Kogonuso.com

Kindle crashes and broken PowerShell: Something isn’t right with Windows 10 testing

2016-09-01

Peter Bright

Last week, we learned that the Windows 10 Anniversary Update caused trouble for many webcam users. Today, it's the turn of Kindle owners to cry foul, with numerous reports that plugging a Kindle into a Windows 10 machine with the update will make the PC crash with a Blue Screen of Death.

This problem has more than a hint of the same feeling as the webcam issue: it's the kind of thing that shows up quickly when using Windows 10 on a primary system but is going to be much more obscure if you only tested the Windows Insider previews in a virtual machine or secondary system. Such systems are much less likely to be plugged in to all the many peripherals and gadgets that primary machines are. Microsoft's own advice is that the Insider previews should not be installed on your "everyday computer." That's good advice; the quality of the builds released to the Insider program is far too inconsistent to make it a good option for a machine that you depend on. But that has consequences: the Insider program is going to consistently miss this kind of hardware interaction.

Investigation of the issue and development of a fix is apparently underway.

As if that weren't bad enough, Microsoft has pushed out a bad update that breaks important PowerShell functionality. The update, KB3176934, is the latest cumulative update for the Anniversary Update and was released on August 23. It breaks two key PowerShell features: Desired State Configuration (DSC), which is used to deploy configurations to systems, and implicit remoting, a feature that makes it easier to use PowerShell commands that are installed on remote systems.

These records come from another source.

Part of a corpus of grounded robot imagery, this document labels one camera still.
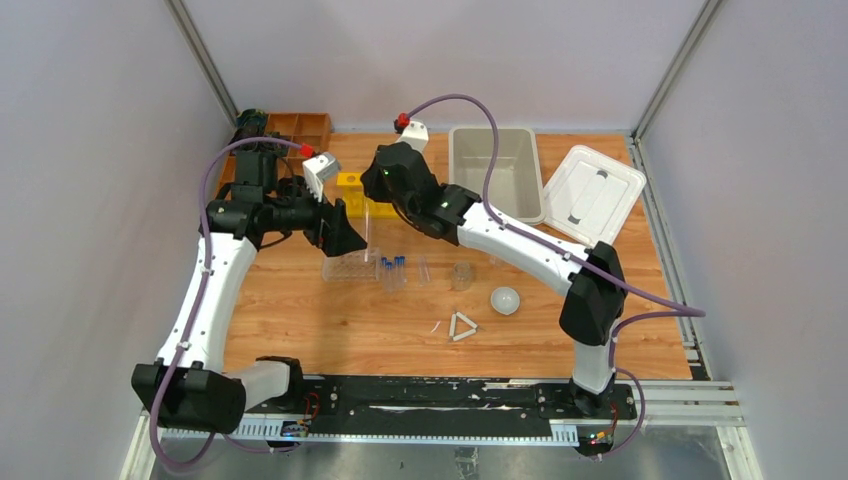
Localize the clear glass test tube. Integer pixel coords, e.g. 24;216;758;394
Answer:
417;256;429;286
419;256;431;285

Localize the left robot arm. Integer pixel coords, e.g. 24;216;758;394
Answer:
131;147;366;434

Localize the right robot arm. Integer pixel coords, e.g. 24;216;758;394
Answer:
360;142;627;418

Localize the clear plastic tube rack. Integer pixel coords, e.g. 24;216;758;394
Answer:
321;248;382;282

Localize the yellow test tube rack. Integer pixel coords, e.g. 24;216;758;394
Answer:
336;172;399;219

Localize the wooden compartment tray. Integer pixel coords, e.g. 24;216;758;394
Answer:
228;109;333;179

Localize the small glass flask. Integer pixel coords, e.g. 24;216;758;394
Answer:
451;262;474;291

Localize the white clay triangle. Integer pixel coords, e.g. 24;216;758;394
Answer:
449;311;479;342

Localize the white porcelain dish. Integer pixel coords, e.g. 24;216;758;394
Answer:
490;286;521;316

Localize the grey plastic bin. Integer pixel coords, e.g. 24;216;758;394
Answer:
448;127;547;225

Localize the white bin lid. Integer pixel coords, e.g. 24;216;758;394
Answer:
543;145;647;247

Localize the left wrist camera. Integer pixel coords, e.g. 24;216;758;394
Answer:
302;153;341;202

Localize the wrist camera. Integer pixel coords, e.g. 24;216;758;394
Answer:
394;113;429;154
302;153;341;202

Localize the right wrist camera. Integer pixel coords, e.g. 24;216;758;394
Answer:
394;113;429;154

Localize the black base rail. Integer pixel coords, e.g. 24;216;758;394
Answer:
250;375;638;440

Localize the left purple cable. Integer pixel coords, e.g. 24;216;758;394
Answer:
148;135;313;473

The reason that these things have broken is remarkable. The Cumulative Update doesn't include all the files it needed to. One missing file breaks DSC; a second missing file breaks implicit remoting. A revised package that includes these missing files will be released on August 30; although Microsoft recognizes that the problem exists, it isn't apparently important enough to rush out a fix, so it'll have to wait for the next Tuesday.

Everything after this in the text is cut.